__YOUR GOAL__.
Scan the data below and copy each line where "right" occurs.

[[ DATASET EXTRACT, beginning ]]

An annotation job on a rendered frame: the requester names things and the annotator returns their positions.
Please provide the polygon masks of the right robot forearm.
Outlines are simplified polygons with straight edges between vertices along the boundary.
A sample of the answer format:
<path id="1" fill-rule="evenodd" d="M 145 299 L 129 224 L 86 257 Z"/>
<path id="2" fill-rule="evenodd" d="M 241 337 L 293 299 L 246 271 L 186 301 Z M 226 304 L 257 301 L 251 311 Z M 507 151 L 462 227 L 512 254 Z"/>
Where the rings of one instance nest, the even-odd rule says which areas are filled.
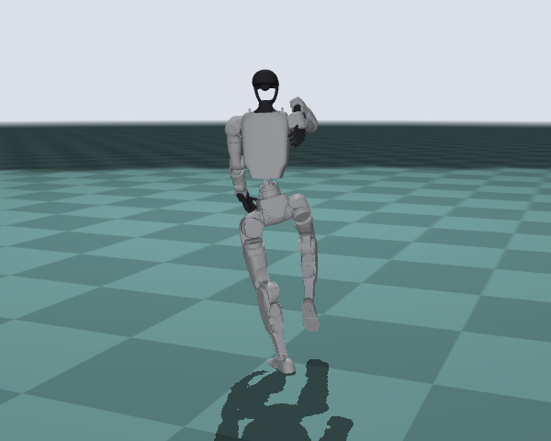
<path id="1" fill-rule="evenodd" d="M 312 113 L 310 108 L 306 106 L 306 104 L 303 102 L 303 100 L 301 98 L 299 98 L 298 96 L 295 97 L 294 99 L 290 100 L 290 106 L 292 108 L 292 112 L 293 112 L 293 108 L 294 108 L 295 105 L 300 105 L 301 106 L 301 111 L 304 112 L 306 114 L 306 116 L 309 117 L 312 120 L 312 122 L 314 123 L 316 128 L 318 128 L 318 121 L 315 118 L 314 114 Z"/>

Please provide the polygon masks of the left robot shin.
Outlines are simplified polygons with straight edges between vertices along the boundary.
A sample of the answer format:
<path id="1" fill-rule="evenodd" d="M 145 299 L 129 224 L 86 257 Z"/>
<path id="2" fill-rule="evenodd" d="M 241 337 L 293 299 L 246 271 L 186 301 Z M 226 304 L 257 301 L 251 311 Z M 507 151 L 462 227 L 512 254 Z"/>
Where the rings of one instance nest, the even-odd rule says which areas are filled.
<path id="1" fill-rule="evenodd" d="M 287 349 L 284 339 L 283 313 L 279 302 L 270 304 L 268 294 L 263 286 L 257 288 L 258 306 L 266 331 L 270 334 L 276 359 L 283 361 L 283 355 L 287 357 Z"/>

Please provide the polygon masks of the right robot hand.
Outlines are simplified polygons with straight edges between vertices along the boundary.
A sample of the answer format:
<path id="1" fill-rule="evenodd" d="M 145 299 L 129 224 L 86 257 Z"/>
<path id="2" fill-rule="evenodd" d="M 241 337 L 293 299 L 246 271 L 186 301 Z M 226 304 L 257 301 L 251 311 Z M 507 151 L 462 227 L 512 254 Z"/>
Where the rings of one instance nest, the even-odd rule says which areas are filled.
<path id="1" fill-rule="evenodd" d="M 300 105 L 295 105 L 294 106 L 293 112 L 297 112 L 297 111 L 301 111 L 301 106 Z M 304 117 L 306 119 L 306 114 L 305 113 L 303 113 L 303 114 L 304 114 Z M 306 131 L 305 131 L 305 129 L 299 129 L 298 124 L 297 124 L 295 126 L 294 130 L 290 134 L 288 134 L 287 137 L 291 137 L 295 133 L 296 133 L 296 135 L 292 139 L 290 139 L 289 141 L 296 140 L 295 142 L 291 143 L 291 145 L 294 145 L 294 147 L 298 147 L 305 140 Z"/>

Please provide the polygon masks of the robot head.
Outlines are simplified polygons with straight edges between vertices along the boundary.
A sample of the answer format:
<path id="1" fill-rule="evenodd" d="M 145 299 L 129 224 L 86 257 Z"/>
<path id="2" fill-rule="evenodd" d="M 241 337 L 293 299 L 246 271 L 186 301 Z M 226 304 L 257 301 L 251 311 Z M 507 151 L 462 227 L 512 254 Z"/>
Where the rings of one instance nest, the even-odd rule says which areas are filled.
<path id="1" fill-rule="evenodd" d="M 278 86 L 276 74 L 270 70 L 260 70 L 253 76 L 253 89 L 259 101 L 259 107 L 254 111 L 255 113 L 275 112 L 273 104 L 276 101 Z M 258 89 L 267 91 L 269 88 L 275 88 L 274 98 L 272 100 L 261 100 L 258 95 Z"/>

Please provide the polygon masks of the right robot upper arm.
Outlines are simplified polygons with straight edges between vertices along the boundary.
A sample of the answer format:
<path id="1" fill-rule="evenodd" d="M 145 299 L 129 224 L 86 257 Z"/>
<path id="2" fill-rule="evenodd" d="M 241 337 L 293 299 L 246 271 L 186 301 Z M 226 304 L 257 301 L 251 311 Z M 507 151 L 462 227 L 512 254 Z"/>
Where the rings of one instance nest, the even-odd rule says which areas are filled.
<path id="1" fill-rule="evenodd" d="M 316 126 L 314 125 L 314 123 L 309 117 L 306 116 L 306 119 L 305 119 L 303 113 L 302 111 L 297 111 L 288 115 L 287 116 L 288 127 L 290 128 L 290 130 L 293 131 L 295 126 L 298 124 L 298 128 L 305 129 L 307 133 L 315 132 L 317 130 Z"/>

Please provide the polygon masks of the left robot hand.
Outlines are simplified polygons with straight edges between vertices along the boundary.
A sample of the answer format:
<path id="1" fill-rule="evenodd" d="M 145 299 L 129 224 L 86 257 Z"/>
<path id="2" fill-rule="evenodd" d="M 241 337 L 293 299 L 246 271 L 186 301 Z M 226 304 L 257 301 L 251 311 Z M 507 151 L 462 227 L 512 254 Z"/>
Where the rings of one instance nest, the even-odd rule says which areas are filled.
<path id="1" fill-rule="evenodd" d="M 249 192 L 247 192 L 247 196 L 245 197 L 242 193 L 237 194 L 237 198 L 240 202 L 242 202 L 245 210 L 249 213 L 253 212 L 255 209 L 258 209 L 255 204 L 253 204 L 253 200 L 258 200 L 258 198 L 252 198 L 249 196 Z"/>

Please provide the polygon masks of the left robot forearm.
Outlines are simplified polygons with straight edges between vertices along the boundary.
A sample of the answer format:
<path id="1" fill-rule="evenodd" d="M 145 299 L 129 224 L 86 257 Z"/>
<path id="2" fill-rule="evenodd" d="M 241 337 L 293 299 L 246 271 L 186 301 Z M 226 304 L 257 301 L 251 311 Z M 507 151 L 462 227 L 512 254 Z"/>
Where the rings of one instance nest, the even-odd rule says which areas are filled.
<path id="1" fill-rule="evenodd" d="M 229 160 L 230 164 L 231 159 Z M 230 166 L 230 174 L 232 178 L 233 187 L 235 189 L 235 197 L 238 193 L 242 193 L 245 197 L 247 196 L 248 189 L 246 187 L 245 173 L 243 170 L 232 170 Z"/>

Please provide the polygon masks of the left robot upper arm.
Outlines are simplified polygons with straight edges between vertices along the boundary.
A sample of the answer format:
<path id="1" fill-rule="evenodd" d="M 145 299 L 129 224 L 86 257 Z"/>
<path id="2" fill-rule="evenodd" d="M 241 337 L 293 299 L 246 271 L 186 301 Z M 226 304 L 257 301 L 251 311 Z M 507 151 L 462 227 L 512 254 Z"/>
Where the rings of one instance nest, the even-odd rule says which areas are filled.
<path id="1" fill-rule="evenodd" d="M 242 116 L 234 116 L 229 119 L 225 126 L 227 135 L 227 146 L 230 155 L 230 166 L 232 170 L 243 170 L 245 164 L 242 155 L 241 129 Z"/>

[[ DATASET EXTRACT, end ]]

__OUTPUT__.
Please provide the polygon masks of the right robot forearm.
Please provide the polygon masks of the right robot hand.
Please provide the polygon masks of the right robot upper arm.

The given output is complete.